_TASK BRIEF_.
Among the lines of the data, copy those that hold "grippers".

═══ COLLECTED MATERIAL

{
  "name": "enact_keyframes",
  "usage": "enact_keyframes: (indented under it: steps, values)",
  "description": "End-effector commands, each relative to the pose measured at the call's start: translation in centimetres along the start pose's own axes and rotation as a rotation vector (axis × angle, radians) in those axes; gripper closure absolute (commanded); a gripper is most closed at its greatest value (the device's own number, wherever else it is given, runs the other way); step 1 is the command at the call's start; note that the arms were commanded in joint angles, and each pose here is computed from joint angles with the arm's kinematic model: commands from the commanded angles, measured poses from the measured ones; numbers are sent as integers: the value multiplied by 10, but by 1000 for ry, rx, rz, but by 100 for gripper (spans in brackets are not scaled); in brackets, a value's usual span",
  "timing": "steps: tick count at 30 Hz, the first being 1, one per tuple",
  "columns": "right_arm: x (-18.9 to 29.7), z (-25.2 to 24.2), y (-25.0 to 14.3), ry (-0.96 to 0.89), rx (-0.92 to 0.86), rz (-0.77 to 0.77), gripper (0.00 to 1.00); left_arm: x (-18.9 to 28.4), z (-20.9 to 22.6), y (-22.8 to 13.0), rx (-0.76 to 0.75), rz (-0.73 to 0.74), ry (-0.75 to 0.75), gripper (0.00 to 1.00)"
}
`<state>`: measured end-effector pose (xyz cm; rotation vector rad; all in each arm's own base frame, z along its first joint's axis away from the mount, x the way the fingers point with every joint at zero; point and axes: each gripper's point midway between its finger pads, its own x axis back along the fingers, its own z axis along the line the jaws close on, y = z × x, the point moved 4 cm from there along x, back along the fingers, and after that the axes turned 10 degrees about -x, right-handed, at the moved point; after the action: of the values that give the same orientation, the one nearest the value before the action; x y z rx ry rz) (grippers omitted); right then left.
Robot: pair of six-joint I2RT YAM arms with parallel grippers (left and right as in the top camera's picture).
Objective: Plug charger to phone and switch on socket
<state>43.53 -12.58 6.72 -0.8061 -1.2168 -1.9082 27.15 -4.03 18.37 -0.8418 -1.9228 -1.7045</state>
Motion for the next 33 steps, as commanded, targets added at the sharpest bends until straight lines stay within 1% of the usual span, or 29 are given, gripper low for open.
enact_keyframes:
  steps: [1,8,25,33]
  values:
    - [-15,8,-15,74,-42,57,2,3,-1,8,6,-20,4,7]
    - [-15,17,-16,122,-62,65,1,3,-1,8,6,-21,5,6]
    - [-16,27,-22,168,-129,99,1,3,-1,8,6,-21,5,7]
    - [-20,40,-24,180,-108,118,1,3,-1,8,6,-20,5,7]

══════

_YOUR RESPONSE_.
`<state>`: measured end-effector pose (xyz cm; rotation vector rad; all in each arm's own base frame, z along its first joint's axis away from the mount, x the way the fingers point with every joint at zero; point and axes: each gripper's point midway between its finger pads, its own x axis back along the fingers, its own z axis along the line the jaws close on, y = z × x, the point moved 4 cm from there along x, back along the fingers, and after that the axes turned 10 degrees about -x, right-handed, at the moved point; after the action: of the values that give the same orientation, the one nearest the value before the action; x y z rx ry rz) (grippers omitted); right then left.
Robot: pair of six-joint I2RT YAM arms with parallel grippers (left and right as in the top camera's picture).

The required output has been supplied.